Continuing Adventures in Downtime
Posted by Jacques Chester on Friday, December 28, 2007
Not long ago I thought our outage problems might be licked. I was wrong, and it seems like the problem is not ours alone.
Currently Club Troppo runs inside a virtual machine which runs on top of our physical server. The software we use to achieve this is called Xen. It uses a clever technique called paravirtualisation to give the advantages of virtual machines with less of a performance hit.

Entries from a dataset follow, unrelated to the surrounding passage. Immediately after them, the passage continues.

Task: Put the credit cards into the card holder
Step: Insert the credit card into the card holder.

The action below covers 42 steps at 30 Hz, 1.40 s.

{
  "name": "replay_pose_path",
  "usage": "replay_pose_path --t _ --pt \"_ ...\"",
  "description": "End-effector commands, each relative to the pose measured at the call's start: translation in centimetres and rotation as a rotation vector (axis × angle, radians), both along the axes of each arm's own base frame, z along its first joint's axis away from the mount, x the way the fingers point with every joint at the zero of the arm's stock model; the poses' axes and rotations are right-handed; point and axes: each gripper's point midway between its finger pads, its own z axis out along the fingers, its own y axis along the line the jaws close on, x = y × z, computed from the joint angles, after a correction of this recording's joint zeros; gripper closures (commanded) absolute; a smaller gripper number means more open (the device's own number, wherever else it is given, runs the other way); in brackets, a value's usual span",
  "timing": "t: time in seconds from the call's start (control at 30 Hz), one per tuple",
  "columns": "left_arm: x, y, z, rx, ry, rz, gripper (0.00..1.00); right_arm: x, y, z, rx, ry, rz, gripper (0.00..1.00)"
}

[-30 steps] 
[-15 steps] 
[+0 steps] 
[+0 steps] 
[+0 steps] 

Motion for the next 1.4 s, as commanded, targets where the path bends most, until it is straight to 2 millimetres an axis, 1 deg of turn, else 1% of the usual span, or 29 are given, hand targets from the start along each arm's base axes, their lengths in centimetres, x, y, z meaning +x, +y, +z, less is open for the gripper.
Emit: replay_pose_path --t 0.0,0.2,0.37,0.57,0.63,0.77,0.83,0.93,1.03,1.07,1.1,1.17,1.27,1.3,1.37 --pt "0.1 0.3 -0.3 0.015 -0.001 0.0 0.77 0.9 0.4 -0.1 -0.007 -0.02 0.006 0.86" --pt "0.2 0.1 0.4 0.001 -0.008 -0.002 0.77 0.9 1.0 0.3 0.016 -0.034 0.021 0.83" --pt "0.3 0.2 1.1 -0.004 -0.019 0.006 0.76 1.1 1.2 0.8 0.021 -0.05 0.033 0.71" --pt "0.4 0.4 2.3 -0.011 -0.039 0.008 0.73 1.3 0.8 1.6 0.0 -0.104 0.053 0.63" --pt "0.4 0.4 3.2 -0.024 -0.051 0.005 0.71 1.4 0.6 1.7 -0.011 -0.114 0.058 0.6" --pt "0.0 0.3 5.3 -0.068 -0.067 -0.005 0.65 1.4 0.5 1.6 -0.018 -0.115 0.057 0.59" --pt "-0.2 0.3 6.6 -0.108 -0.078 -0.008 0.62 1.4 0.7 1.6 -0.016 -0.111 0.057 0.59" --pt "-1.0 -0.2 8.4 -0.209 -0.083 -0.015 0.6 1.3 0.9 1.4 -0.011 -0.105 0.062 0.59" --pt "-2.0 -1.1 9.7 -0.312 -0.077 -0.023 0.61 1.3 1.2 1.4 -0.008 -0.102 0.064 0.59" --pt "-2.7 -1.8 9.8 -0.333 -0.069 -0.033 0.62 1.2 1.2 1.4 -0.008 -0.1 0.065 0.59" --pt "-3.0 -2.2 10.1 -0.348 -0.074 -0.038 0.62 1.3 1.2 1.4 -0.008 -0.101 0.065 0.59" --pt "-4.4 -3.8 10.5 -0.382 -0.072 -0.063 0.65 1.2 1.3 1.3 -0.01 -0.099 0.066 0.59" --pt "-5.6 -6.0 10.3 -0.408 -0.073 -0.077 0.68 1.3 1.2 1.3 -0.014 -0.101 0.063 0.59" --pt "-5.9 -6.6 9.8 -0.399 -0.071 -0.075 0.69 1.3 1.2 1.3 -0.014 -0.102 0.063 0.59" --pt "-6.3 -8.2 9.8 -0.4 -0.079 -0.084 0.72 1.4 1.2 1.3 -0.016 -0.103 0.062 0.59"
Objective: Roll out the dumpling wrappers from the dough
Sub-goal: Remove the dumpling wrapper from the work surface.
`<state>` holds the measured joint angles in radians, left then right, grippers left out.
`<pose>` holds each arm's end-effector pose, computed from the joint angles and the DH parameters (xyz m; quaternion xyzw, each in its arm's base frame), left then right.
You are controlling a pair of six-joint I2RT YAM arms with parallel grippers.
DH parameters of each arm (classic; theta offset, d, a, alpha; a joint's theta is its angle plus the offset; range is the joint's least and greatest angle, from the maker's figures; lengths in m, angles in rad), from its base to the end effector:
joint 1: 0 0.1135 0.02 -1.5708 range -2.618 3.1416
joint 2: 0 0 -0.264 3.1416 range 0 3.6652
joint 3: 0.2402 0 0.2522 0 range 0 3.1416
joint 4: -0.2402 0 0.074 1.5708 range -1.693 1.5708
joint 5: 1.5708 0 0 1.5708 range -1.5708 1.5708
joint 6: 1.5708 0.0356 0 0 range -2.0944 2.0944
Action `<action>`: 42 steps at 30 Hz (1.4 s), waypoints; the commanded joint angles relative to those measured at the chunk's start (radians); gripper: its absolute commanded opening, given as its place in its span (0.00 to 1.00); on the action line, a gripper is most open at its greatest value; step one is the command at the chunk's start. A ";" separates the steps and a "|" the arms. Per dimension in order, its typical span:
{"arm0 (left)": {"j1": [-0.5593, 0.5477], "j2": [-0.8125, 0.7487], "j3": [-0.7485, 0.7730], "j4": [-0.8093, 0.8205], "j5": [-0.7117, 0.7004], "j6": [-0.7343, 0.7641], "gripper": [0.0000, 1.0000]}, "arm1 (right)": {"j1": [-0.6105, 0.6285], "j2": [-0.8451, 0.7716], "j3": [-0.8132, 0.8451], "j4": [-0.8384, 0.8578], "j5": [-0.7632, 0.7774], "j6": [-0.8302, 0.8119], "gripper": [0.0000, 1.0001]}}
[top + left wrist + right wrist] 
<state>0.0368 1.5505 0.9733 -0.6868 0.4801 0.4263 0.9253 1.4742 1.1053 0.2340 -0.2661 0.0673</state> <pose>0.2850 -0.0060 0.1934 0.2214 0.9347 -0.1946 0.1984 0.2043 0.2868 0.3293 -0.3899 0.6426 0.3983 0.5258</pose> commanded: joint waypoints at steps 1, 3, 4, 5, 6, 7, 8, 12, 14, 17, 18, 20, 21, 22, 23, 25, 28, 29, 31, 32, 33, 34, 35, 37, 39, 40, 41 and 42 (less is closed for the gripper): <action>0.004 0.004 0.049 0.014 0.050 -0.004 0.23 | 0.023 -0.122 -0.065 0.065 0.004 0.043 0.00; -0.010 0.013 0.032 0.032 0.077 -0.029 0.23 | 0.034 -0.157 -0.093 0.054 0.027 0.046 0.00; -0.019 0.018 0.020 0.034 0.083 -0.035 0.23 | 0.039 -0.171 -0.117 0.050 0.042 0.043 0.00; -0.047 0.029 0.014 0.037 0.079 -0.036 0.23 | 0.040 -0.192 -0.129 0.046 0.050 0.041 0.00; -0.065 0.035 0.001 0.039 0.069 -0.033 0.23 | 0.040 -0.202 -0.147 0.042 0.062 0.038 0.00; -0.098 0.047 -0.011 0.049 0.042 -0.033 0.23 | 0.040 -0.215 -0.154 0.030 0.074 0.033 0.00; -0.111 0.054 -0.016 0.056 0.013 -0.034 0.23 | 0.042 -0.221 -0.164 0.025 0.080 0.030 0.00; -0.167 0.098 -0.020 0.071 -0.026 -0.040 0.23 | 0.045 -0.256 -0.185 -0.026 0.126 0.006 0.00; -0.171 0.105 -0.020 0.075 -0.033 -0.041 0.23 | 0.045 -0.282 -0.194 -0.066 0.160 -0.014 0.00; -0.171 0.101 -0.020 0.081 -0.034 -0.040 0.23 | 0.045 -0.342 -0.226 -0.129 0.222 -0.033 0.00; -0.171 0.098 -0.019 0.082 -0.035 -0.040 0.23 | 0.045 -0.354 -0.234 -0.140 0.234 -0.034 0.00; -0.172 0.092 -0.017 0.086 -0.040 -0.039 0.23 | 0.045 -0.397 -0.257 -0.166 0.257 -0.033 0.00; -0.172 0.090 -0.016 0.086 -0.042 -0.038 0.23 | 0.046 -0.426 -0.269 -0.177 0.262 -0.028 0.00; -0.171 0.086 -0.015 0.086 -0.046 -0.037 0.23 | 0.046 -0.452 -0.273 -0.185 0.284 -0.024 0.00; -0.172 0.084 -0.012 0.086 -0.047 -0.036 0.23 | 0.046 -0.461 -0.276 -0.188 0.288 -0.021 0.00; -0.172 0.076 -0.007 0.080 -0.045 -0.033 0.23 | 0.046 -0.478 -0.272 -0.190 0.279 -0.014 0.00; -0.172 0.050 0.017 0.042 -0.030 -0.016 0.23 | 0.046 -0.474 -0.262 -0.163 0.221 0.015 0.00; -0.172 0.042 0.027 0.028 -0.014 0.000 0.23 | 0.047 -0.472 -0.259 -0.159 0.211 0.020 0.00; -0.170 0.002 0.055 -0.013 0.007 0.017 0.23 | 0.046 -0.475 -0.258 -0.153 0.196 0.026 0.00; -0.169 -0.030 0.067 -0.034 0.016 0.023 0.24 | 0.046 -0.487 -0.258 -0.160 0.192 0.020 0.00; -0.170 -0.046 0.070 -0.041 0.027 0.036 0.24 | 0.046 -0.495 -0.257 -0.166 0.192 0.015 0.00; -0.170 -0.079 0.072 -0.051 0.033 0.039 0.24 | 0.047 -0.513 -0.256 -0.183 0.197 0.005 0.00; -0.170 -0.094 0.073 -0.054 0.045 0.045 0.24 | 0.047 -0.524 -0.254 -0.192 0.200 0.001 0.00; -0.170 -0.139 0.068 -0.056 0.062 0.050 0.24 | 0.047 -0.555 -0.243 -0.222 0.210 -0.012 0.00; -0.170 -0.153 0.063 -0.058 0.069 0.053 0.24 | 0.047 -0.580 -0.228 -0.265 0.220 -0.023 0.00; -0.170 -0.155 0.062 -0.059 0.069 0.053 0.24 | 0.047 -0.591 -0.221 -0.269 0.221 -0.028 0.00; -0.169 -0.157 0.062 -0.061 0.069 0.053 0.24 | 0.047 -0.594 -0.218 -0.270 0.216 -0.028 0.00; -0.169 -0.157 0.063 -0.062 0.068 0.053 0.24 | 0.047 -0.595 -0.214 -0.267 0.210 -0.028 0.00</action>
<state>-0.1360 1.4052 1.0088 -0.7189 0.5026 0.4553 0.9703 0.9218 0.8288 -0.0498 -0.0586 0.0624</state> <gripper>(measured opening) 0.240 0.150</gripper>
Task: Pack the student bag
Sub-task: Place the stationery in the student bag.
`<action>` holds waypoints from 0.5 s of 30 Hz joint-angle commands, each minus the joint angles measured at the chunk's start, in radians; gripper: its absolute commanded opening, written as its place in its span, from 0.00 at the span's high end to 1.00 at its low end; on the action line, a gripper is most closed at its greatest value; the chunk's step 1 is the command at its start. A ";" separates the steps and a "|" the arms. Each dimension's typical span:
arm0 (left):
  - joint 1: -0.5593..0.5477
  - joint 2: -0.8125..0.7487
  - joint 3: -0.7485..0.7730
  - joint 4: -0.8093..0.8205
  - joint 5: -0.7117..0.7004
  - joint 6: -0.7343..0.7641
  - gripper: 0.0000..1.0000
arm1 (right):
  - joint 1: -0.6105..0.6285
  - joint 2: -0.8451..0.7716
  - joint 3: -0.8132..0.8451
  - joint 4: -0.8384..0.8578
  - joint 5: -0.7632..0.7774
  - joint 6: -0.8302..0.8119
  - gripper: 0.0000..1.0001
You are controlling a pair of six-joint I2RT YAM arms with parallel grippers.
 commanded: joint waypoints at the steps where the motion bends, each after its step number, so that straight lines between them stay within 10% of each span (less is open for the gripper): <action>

I and my UCC colleagues migrated Club Troppo to this arrangement to ease future problems for Club Troppo. A virtual machine is easier to migrate, backup and manage without hassle. Moving to virtual machine infrastructure meant that I would be able to have features such as hot failover, or to run test-only instances of Club Troppo to preview the latest exciting stupidities on new releases of Wordpress. It also meant that we could share some of the formidable computing power our physical server has with our hosts, the University Computer Club. Even on a very busy day, our server hardly breaks a sweat.
So much for the advantages. It turns out however that we picked the wrong approach, at the wrong time. A sudden shift in the software landscape left us with a buggy, unstable combination.
The problem is this. Xen’s paravirtualisation approach requires both the host operating system and the guest operating system to be modified. So to run Club Troppo we have a Xen-aware kernel running the in the virtual machine. It is specially modified to talk to the physical server’s Xen-aware kernel.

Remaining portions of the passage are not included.